FORMER magistrate Alf Webley was jailed for two years yesterday after being found guilty of conspiracy to defraud the Home Office by gaining illegal permits for asylum seekers.

Webley lied to officials using a friend's address as a college in order to claim that nine illegal immigrants, one of whom he was living with, were students, a court heard.

Divorced Webley, 56, a director of Wycombe Race Equality Council from November 1973 and a magistrate on the bench at High Wycombe, had pleaded not guilty. But a jury at Oxford Crown Court took just two hours to convict him after a two-week trial.

The con was uncovered when the Home Office became suspicious of the college they had never seen any advertisements for.

Wye Valley Institute, the fictitious college, was in fact the home of accomplice Isa Ibrahim in Cater Road, Lane End. Ibrahim, who admitted conspiracy to defraud the Home Office at an earlier hearing and will be sentenced today, told detectives Webley was behind the ruse, passing him false applications which he forwarded to the authorities on elaborate college letter-headed paper.

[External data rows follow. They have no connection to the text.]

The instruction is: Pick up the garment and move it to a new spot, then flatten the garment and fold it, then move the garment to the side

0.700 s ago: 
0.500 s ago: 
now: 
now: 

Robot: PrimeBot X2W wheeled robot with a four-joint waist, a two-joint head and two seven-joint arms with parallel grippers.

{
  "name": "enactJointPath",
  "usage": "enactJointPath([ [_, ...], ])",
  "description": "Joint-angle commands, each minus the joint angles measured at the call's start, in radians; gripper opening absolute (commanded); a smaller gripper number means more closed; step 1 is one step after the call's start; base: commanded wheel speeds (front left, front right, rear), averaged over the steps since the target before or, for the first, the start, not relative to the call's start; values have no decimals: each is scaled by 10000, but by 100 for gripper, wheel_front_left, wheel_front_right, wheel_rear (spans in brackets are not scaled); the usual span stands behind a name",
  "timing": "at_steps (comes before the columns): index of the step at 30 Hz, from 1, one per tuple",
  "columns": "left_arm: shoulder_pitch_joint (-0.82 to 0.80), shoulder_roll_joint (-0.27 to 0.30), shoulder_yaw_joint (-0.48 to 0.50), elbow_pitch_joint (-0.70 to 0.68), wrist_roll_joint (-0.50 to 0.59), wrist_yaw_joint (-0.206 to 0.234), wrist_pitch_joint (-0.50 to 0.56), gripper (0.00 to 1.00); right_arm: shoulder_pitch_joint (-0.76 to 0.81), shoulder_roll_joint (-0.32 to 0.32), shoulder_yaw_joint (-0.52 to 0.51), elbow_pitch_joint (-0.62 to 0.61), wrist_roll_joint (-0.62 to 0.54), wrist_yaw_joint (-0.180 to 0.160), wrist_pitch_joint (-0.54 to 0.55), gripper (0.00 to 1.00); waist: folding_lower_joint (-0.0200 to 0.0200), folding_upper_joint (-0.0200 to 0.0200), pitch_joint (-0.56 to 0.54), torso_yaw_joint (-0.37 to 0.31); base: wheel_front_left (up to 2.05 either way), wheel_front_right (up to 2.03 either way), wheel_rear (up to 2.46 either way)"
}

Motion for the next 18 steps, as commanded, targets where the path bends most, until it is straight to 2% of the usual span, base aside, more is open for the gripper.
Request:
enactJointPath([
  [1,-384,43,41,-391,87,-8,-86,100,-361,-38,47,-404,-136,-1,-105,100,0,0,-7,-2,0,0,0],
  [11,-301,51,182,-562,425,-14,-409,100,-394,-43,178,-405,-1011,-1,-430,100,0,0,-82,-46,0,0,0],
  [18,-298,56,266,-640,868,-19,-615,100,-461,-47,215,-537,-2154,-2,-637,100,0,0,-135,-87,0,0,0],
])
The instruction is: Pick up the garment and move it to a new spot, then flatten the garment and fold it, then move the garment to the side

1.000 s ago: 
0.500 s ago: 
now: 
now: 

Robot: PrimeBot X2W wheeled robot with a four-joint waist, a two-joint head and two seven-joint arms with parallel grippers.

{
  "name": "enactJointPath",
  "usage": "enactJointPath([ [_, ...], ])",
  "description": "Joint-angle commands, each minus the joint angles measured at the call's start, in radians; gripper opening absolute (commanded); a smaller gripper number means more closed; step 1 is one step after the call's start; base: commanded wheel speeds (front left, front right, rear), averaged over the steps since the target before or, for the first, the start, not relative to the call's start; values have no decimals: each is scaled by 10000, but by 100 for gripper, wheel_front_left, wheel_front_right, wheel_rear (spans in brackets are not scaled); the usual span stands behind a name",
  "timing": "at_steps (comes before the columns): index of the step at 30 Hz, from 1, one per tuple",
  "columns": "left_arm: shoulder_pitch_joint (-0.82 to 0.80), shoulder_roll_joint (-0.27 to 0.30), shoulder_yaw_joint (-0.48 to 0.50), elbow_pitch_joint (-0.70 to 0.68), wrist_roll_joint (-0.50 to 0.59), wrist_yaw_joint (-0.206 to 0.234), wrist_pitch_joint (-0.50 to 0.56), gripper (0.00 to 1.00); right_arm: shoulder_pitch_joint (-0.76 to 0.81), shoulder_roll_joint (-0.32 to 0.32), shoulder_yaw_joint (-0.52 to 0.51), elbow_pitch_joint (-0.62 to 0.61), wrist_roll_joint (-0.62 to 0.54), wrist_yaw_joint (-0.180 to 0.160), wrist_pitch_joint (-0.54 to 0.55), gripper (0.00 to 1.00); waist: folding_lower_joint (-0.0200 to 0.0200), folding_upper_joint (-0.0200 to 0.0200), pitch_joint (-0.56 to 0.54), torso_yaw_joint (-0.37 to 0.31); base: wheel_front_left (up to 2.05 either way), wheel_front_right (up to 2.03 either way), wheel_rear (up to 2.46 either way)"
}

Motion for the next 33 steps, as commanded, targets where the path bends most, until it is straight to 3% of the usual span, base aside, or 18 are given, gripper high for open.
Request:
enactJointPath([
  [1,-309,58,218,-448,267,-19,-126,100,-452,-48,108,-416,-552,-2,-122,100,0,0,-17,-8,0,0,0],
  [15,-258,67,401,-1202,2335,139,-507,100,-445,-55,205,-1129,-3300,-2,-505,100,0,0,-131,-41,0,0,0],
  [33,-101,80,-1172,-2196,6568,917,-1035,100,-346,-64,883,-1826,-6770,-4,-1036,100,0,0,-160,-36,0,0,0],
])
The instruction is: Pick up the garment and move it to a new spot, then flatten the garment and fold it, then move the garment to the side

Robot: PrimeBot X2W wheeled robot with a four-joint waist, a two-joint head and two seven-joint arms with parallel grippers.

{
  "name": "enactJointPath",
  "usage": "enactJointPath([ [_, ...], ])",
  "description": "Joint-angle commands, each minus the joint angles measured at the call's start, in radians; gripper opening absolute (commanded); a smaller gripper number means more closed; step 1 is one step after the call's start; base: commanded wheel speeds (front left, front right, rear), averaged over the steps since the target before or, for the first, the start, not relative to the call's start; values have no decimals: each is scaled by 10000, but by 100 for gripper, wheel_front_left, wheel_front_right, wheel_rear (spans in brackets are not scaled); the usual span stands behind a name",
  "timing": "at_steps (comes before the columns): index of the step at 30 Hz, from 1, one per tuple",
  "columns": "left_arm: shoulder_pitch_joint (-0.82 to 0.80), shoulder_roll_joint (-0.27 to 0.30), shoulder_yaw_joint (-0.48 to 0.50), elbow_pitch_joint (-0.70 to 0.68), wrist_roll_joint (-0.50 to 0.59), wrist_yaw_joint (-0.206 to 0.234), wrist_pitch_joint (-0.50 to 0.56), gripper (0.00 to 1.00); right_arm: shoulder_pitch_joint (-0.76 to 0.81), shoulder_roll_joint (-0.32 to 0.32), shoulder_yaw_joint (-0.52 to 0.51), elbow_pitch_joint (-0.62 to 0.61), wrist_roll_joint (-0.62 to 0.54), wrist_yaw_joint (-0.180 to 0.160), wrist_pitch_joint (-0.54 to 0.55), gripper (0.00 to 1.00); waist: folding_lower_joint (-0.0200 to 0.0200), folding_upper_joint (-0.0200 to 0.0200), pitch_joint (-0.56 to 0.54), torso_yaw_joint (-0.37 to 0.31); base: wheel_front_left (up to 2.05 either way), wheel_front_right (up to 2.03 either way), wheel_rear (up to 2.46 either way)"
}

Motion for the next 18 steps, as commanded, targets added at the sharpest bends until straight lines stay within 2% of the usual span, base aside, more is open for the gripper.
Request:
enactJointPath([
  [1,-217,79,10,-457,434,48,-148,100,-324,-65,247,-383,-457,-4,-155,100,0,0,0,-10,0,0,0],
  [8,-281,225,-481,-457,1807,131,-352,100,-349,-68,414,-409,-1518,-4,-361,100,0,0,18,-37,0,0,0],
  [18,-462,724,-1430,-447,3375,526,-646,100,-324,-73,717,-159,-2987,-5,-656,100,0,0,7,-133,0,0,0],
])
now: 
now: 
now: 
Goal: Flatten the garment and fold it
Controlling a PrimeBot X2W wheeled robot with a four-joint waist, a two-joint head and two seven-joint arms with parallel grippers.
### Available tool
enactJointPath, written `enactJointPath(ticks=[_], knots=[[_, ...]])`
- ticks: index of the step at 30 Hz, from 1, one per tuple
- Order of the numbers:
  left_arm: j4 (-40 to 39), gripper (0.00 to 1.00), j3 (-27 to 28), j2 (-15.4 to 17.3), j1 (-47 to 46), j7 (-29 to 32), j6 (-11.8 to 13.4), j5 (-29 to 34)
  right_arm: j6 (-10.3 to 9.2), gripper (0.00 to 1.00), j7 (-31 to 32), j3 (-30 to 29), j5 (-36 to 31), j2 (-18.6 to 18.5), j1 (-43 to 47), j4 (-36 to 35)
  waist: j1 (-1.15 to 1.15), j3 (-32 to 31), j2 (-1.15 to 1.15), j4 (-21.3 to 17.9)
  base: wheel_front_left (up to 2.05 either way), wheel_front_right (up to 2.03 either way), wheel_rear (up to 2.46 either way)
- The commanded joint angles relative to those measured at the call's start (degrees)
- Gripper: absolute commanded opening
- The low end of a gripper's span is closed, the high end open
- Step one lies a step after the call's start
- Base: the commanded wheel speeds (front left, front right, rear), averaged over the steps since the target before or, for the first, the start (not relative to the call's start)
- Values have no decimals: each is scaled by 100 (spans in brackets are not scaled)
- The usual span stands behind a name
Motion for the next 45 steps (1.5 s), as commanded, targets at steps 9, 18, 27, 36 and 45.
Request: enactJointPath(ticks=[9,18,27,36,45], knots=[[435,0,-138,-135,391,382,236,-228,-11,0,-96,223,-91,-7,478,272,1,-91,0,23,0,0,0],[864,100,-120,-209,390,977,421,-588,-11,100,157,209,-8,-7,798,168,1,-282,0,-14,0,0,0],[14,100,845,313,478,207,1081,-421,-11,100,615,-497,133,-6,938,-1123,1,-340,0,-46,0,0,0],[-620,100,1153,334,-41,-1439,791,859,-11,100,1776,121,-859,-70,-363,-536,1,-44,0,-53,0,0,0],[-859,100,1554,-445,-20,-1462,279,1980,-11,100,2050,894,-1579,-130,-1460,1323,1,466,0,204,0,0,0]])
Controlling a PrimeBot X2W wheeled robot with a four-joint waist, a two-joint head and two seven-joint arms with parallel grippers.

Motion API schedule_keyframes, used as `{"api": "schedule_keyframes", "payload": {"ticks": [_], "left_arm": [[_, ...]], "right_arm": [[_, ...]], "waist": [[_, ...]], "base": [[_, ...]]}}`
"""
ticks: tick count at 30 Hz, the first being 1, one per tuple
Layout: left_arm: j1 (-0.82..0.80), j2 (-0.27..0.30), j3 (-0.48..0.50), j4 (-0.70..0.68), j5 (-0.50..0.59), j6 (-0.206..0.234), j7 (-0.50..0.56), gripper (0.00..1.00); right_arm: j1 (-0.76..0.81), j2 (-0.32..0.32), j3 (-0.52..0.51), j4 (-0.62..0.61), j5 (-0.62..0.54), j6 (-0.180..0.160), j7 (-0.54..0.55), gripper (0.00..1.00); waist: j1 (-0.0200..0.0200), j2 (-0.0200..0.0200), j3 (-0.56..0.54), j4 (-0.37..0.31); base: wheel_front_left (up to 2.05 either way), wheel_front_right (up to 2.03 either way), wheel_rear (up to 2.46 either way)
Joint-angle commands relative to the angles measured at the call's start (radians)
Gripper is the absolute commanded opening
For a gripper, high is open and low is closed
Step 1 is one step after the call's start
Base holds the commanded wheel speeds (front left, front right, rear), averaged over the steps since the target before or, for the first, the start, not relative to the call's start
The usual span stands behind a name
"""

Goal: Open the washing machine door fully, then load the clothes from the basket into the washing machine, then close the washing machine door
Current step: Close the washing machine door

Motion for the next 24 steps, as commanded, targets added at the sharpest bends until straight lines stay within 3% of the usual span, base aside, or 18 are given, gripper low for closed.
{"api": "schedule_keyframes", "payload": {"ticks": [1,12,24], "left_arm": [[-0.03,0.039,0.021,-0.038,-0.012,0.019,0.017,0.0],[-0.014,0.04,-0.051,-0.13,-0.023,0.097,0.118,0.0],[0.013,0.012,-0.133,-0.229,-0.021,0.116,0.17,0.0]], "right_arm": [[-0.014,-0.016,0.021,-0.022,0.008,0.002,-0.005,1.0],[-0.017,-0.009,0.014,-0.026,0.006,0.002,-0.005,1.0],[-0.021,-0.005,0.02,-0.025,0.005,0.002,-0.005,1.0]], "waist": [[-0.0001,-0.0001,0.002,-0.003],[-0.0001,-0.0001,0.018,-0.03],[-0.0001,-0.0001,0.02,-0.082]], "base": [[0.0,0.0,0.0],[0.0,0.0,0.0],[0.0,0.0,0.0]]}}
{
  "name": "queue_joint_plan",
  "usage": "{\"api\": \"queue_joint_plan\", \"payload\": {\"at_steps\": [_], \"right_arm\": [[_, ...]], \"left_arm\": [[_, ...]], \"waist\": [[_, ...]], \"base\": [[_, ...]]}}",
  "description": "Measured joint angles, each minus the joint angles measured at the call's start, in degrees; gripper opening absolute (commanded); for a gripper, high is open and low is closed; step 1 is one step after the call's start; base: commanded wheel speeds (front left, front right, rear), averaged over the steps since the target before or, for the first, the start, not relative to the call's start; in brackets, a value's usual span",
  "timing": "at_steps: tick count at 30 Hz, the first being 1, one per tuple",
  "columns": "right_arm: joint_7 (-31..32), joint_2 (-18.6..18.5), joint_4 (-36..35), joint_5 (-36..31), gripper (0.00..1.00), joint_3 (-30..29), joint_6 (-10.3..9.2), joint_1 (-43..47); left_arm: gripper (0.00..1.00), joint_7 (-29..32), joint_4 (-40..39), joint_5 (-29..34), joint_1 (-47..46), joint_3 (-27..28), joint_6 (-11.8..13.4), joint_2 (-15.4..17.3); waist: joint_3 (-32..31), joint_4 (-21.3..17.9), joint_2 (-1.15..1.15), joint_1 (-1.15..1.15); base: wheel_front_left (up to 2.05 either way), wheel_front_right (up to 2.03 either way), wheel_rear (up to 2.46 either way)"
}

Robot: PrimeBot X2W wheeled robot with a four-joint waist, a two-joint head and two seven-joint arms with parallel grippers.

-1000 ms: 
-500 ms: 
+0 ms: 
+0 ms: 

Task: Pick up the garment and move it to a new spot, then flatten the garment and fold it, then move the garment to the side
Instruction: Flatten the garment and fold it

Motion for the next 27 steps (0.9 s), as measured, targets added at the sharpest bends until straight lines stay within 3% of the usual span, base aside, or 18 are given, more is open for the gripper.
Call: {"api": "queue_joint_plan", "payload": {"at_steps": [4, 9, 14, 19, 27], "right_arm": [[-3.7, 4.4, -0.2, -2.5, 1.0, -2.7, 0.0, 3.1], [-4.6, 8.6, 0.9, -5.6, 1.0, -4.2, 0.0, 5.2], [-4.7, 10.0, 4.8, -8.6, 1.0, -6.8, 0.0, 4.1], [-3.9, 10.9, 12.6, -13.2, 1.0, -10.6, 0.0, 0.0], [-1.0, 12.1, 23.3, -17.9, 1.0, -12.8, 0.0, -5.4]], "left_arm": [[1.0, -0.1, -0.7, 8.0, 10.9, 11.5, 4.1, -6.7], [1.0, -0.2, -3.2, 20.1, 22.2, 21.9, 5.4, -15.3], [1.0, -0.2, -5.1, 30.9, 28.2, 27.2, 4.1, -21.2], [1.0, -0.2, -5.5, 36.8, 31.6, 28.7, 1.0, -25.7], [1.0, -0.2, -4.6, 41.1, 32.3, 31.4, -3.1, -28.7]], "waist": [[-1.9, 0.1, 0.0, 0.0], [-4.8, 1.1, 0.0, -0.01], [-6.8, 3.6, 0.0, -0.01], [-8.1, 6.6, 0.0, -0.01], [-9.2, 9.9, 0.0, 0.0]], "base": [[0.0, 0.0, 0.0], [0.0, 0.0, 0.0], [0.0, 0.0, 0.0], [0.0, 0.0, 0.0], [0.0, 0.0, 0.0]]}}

Ibrahim provided false documents stating that the asylum seekers were on a full-time education course and were being monitored.

Webley, of Norwood, London, was convicted of asking his friend to supply false college details between October 1994 and December 1996, which the nine immigrants from Jamaica, St Vincent and Guyana were supposedly attending.

One of the immigrants was Angela Brown who Webley admitted living with "for a couple of nights a week". The court also heard that Alvania Cruz paid Webley £400 for false details after her visit to an aunt expired.

Wilfred Forster-Jones, defending, told the court that as far as his client was concerned the applications he submitted "were perfectly genuine" and that Webley had no idea the college was fictitious.

He said: "He trusted his friends, he trusted in Ibrahim and that trust was misplaced."

Sentencing, Judge Peter Crawford told Webley: "You not once but on a number of occasions participated in supplying false documents. Moreover, it is perfectly plain from the evidence that on some occasions you did that for money.

"It is quite clear that a prison sentence is necessary in your case."

Webley remained emotionless as he was led away to the cells.

Former Mayor of High Wycombe Betty Barratt, who worked alongside Webley in his role as a magistrate, said: "I knew him in the early days when he worked hard in this community. As a magistrate he endeavoured to be fair. I had no idea of any problems that had taken place."

She added: "You speak as you find. I think it is very sad because he did sterling work for community relations. Whether his compassion overcame his judgement in later years I just don't know."

Fact-file on disgrabed ex-magistrate

As a teenager, Alf Webley helped organise strikes for more pay when he was a market goods inspector working for 11p an hour.

Webley followed his wife Monica to Wiltshire, England, from Jamaica in 1962.

Again he organised a strike at a Wiltshire factory because black people were being paid less than their white counterparts.

He became a director of Wycombe Race Equality Council in 1973 and left in August 1998.

He became a magistrate on the High Wycombe bench in July 1977 but has resigned due to the fraud.

During his fight for equality he sat on race relations groups involving the police, and county and district councillors and was a member of local and international Afro-Caribbean groups.